• **TASK OBJECTIVE**
This exercise calls for the whole listing to be given again exactly, without images.

• **DATA BELOW**
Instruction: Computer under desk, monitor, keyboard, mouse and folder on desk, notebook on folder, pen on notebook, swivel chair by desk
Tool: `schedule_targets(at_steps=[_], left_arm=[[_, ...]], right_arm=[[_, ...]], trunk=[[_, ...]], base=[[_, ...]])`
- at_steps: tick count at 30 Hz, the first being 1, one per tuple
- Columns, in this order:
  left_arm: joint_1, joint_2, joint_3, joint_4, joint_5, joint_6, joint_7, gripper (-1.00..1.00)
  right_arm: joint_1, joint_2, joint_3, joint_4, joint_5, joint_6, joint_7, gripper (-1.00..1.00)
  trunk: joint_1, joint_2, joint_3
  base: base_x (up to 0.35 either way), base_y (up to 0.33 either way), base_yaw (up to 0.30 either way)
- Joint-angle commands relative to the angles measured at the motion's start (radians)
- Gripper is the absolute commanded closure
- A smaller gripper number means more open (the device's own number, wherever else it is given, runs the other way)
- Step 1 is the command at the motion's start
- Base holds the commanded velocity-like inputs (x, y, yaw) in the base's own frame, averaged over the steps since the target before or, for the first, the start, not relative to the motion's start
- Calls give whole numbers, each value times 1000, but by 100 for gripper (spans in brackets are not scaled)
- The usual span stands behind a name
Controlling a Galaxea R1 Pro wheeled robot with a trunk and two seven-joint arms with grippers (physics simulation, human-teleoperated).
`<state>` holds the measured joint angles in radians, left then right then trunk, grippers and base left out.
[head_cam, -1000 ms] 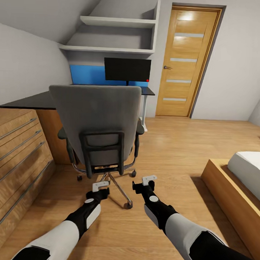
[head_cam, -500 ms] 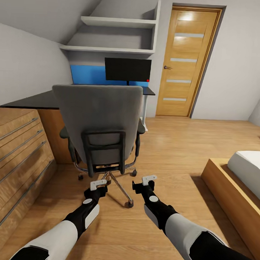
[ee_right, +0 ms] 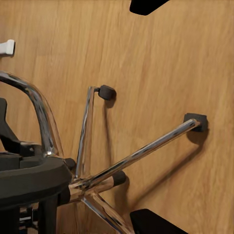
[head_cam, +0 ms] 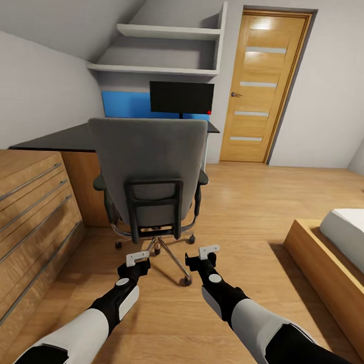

• **WRITTEN SOLUTION**
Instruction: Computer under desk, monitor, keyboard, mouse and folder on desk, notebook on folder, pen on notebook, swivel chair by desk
Tool: `schedule_targets(at_steps=[_], left_arm=[[_, ...]], right_arm=[[_, ...]], trunk=[[_, ...]], base=[[_, ...]])`
- at_steps: tick count at 30 Hz, the first being 1, one per tuple
- Columns, in this order:
  left_arm: joint_1, joint_2, joint_3, joint_4, joint_5, joint_6, joint_7, gripper (-1.00..1.00)
  right_arm: joint_1, joint_2, joint_3, joint_4, joint_5, joint_6, joint_7, gripper (-1.00..1.00)
  trunk: joint_1, joint_2, joint_3
  base: base_x (up to 0.35 either way), base_y (up to 0.33 either way), base_yaw (up to 0.30 either way)
- Joint-angle commands relative to the angles measured at the motion's start (radians)
- Gripper is the absolute commanded closure
- A smaller gripper number means more open (the device's own number, wherever else it is given, runs the other way)
- Step 1 is the command at the motion's start
- Base holds the commanded velocity-like inputs (x, y, yaw) in the base's own frame, averaged over the steps since the target before or, for the first, the start, not relative to the motion's start
- Calls give whole numbers, each value times 1000, but by 100 for gripper (spans in brackets are not scaled)
- The usual span stands behind a name
Controlling a Galaxea R1 Pro wheeled robot with a trunk and two seven-joint arms with grippers (physics simulation, human-teleoperated).
`<state>` holds the measured joint angles in radians, left then right then trunk, grippers and base left out.
[head_cam, -1000 ms] 
[head_cam, -500 ms] 
[ee_right, +0 ms] 
[head_cam, +0 ms] 

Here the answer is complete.